About 18% of U.S. hospitals are at risk of closure or performing weakly, according to a Morgan Stanley analysis of more than 6,000 facilities. The highest concentrations of "at-risk" facilities are in Texas, Oklahoma, Louisiana, Kansas, Tennessee and Pennsylvania.
Morgan Stanley determined 8% (about 450 hospitals) as at risk of potential shuttering, versus the 2.5% that closed their doors over the past five years, and said an additional 10% (600 hospitals) are "weak." The rest of the facilities studied were deemed "healthy."
Key risk factors were low capital expenditures, higher hospital capacity in a 10-mile radius, a lower operating efficiency index (indicative of a hospital's ability to generate profits from government reimbursement) and for-profit versus nonprofit status, as (all else being equal) for-profit facilities have a higher risk of closure.
Though the outlook has not been overwhelmingly positive for hospitals in recent months, the report could be read as a fresh nail in the coffin of larger and more traditionally-minded systems. Increased M&A activity in recent years may not be helping systems weather the storm, in light of this new data.
Following $100 billion in consolidation deals over the past five years among hospital systems, recent months have been a rude awakening for highly-levered companies looking to slough off their worst-performing facilities.
After the passage of the Affordable Care Act began in 2010, eager hospitals across the board reported improved revenue and consolidation as the legislation brought in a new host of patients to hoist their bottom lines. But that early profitability has taken a hit recently as debt-laden systems seek to divest to pare down debt in a market increasingly devoid of buyers for single-facility hospitals, according to the report.
In June, Fitch Ratings reported that large health systems Community Health Systems, HCA, Tenet and Universal Health Services had an aggregate $178 billion in debt. The 20-state CHS was especially beleaguered, bringing in financial advisors earlier this year to restructure long-term debt ($13.8 billion at the closing of 2017) that stemmed primarily from its flawed acquisition of Health Management Associates in 2014.
The Franklin, Tennessee-based operator doubled down on its divestment strategy in the first half of 2018. It has sold seven hospitals so far this year with definite plans to sell five more, and it divested 30 facilities last year.

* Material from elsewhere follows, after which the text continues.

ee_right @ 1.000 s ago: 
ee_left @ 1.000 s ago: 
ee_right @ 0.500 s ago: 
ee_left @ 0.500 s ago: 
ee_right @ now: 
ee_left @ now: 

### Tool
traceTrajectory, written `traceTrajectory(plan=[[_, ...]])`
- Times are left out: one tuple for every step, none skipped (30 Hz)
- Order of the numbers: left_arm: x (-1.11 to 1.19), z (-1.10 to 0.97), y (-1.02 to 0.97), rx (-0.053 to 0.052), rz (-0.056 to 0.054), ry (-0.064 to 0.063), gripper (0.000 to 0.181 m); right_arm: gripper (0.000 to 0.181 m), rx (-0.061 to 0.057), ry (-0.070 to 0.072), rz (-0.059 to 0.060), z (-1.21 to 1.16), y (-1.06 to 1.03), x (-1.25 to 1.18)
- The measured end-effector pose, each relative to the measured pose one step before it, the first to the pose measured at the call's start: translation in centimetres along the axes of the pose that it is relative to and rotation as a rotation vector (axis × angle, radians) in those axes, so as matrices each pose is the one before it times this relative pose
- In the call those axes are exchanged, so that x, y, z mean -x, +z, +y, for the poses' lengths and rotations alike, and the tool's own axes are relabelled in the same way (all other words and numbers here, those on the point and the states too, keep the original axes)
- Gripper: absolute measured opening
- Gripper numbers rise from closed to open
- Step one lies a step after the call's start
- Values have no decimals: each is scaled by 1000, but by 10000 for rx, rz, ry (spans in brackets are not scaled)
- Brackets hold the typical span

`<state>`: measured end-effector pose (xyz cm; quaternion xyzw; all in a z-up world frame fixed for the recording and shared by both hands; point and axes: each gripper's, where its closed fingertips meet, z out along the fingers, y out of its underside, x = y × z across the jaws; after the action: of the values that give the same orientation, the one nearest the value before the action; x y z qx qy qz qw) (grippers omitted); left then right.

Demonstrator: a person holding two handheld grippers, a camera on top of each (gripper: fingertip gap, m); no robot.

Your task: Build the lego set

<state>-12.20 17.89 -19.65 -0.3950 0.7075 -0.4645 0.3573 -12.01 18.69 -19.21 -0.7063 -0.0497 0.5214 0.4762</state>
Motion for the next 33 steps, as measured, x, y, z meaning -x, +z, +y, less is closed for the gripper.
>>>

Yet the future of CHS' portfolio-pruning strategy is unclear, as the Morgan Stanley report noted the 119-hospital system had a high concentration of weak and at risk facilities relative to its peers.
The analysis seemed a tad more positive for HCA and UHS, which are "better positioned" with stronger balance sheets yet continue to be hammered by the same industry headwinds as smaller, less stable systems.
The Morgan Stanley analysts, led by Vikram Malhotra, outlined a host of factors that are putting this sustained pressure on hospitals' profit margins.
Most notable is new competition from alternative sites of care as well as patients' cost-saving rationale to go there, with the mounting popularity of high-deductible health plans in a market of skyrocketing prices. The exodus is likely to continue as the government gets on board. Last year, CMS announced Medicare would reimburse for hip and knee replacement surgeries in an outpatient setting, spurring an uproar of protest from hospital administrators, and continued the controversy in July of this year by proposing site neutral payments.
Additionally, with the hot trend of payer-provider vertical integration (CVS-Aetna, Cigna-Express Scripts, UnitedHealth-Optum, Humana-Kindred, etc.) traditional hospital systems are seeing themselves increasingly marginalized in a sector where they used to act as oligarchs.
Patient composition is similarly shifting, as rising rates of uninsured hospital attendees and an increasing reliance on Medicare and Medicaid as the aging of the American population contributes to declining revenue per patient and lower margins.
Amid this upheaval, Morgan Stanley's work stresses the previously-hypothesized weakness of providers, which "suggests the narrative on hospitals is about to change."